Procmail Tips & Tricks

Debugging | Duplicates | Logging | Read Own Mail | Redeliver E-mail | Stripping Subject Tags | Vacation Setup

Some collected tips and tricks for the procmail local e-mail delivery program. For more documentation, see procmailrc(5) and procmailex(5). Be sure to debug new procmail recipes, as typos can easily ruin mail flow.

Debugging

Waiting for a message that may or may not fail on a new rule is a Bad Idea. Best to use a testing system; failing that, send a custom mail that triggers a match on the new rule somehow. For example, a rule that does a loose check for a mailing list can be triggered by adding a custom X-Match header with the address of the list in question, such as members@example.net.

Duplicates

Procmail can keep track of recent messages by the Message-ID header, and delete duplicates. This works well for mailing list crossposts or resent messages.

:0 Wh: msgid.lock
| formail -D 8192 ~/.procmail/msgid.cache

If you want duplicates stored elsewhere for review, use the following instead.

:0 Whc: msgid.lock
| formail -D 8192 ~/.procmail/msgid.cache
:0 a:
duplicates

Logging

Logging is good when debugging new ~/.procmailrc configuration files.

SHELL=/bin/sh
LOGFILE=$HOME/.pm_logfile
VERBOSE=on

For other sanity checks, use a recipe that does nothing, but writes log data somewhere else, like to syslogd(8). The following logs the current working directory, which may be needed if debugging a global /etc/procmailrc recipe set.

:0c
| logger `pwd`

Read Own Mail

To mark e-mail from myself but not to myself as non-new, I use the following rule. This works with mutt, and is good for mailing lists where one does not want to waste time marking mail you have sent and presumably already read as seen. The trick is to set the Status header to RO.

:0Wf
* ^From: .*user@example\.org
* !^TO_user@example\.org
|formail -I"Status: RO"

Redeliver E-mail

While not a procmail tip, the related formail script can be used to redeliver e-mail from a mailbox to a different e-mail address. The following assumes /var/mail/user is in a format formail understands, and that the messages should be sent to newuser@example.org via sendmail.
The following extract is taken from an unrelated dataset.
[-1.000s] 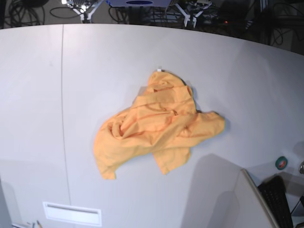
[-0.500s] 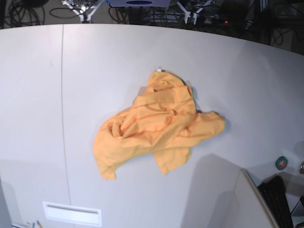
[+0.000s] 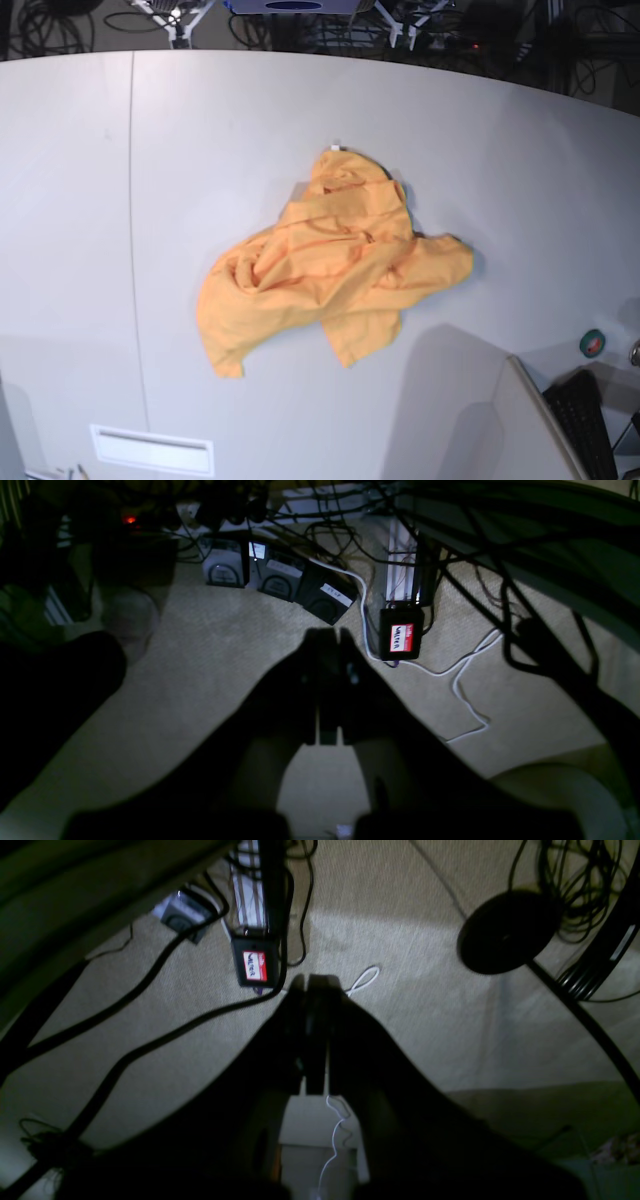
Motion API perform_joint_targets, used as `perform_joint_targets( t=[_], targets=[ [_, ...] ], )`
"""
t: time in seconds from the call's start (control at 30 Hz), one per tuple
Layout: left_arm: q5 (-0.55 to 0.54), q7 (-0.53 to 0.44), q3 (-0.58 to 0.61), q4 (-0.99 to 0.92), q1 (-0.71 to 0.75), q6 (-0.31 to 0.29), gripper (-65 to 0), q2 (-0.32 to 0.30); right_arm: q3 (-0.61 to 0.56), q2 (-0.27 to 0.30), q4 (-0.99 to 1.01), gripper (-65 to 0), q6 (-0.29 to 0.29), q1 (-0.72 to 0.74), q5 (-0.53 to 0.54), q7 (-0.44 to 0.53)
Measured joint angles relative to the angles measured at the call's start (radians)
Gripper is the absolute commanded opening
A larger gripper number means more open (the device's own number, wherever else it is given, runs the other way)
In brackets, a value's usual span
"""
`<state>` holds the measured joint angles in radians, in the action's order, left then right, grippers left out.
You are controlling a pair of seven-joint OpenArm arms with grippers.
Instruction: Layout the t-shirt on the table in an organized manner, then fold the t-shirt properly
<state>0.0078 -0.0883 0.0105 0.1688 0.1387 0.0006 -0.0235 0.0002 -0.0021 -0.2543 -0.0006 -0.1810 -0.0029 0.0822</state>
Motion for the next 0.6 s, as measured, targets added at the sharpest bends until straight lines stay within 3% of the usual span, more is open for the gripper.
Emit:
perform_joint_targets(
  t=[0.1, 0.3, 0.43, 0.6],
  targets=[
    [0.003, 0.001, 0.0, 0.074, 0.05, 0.0, -65.0, -0.028, 0.0, 0.002, -0.164, -65.0, -0.001, -0.117, -0.002, -0.013],
    [-0.008, 0.018, -0.001, 0.428, 0.295, 0.001, -65.0, -0.09, 0.003, 0.026, -0.664, -65.0, -0.009, -0.392, 0.0, -0.265],
    [-0.007, 0.028, -0.005, 0.681, 0.472, 0.0, -65.0, -0.13, 0.052, 0.029, -0.966, -65.0, -0.004, -0.514, 0.005, -0.343],
    [-0.011, 0.023, -0.01, 0.953, 0.65, 0.0, -65.0, -0.183, 0.095, 0.021, -1.179, -65.0, -0.006, -0.63, 0.001, -0.471]
  ],
)
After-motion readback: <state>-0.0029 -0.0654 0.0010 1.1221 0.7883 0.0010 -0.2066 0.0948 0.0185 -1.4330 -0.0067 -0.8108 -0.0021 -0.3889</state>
$ formail -n 3 -s /usr/sbin/sendmail newuser@example.org < /var/mail/user

Disadvantages of this method include the addition of new Received headers; if possible, copy delivered e-mail via some other means, such as rsync or via the Internet Message Access Protocol (IMAP).

Stripping Subject Tags

Mailing lists often set subject-line space consuming tags, which have no value where one is already filtering each list into a unique destination. In the following example, the list members@example.net sends e-mail with a subject tag of [Example-Members], which is removed by the formail recipe. I filter all mailing list traffic into a lists subdirectory under my mail folder to simplify management of mailing lists.

:0
* members@example\.net
{
:0Wf
* ^Subject:[ ]+(Re:[ ]+)?\[Example-Members\] \/.+
|formail -I"Subject: $MATCH"

:0
lists/example-members
}

Vacation Setup

Procmail vacation service setup in an example ~/.procmailrc. An autoresponse will be delivered to unseen senders. The example also includes a tip on forwarding the e-mail to another address.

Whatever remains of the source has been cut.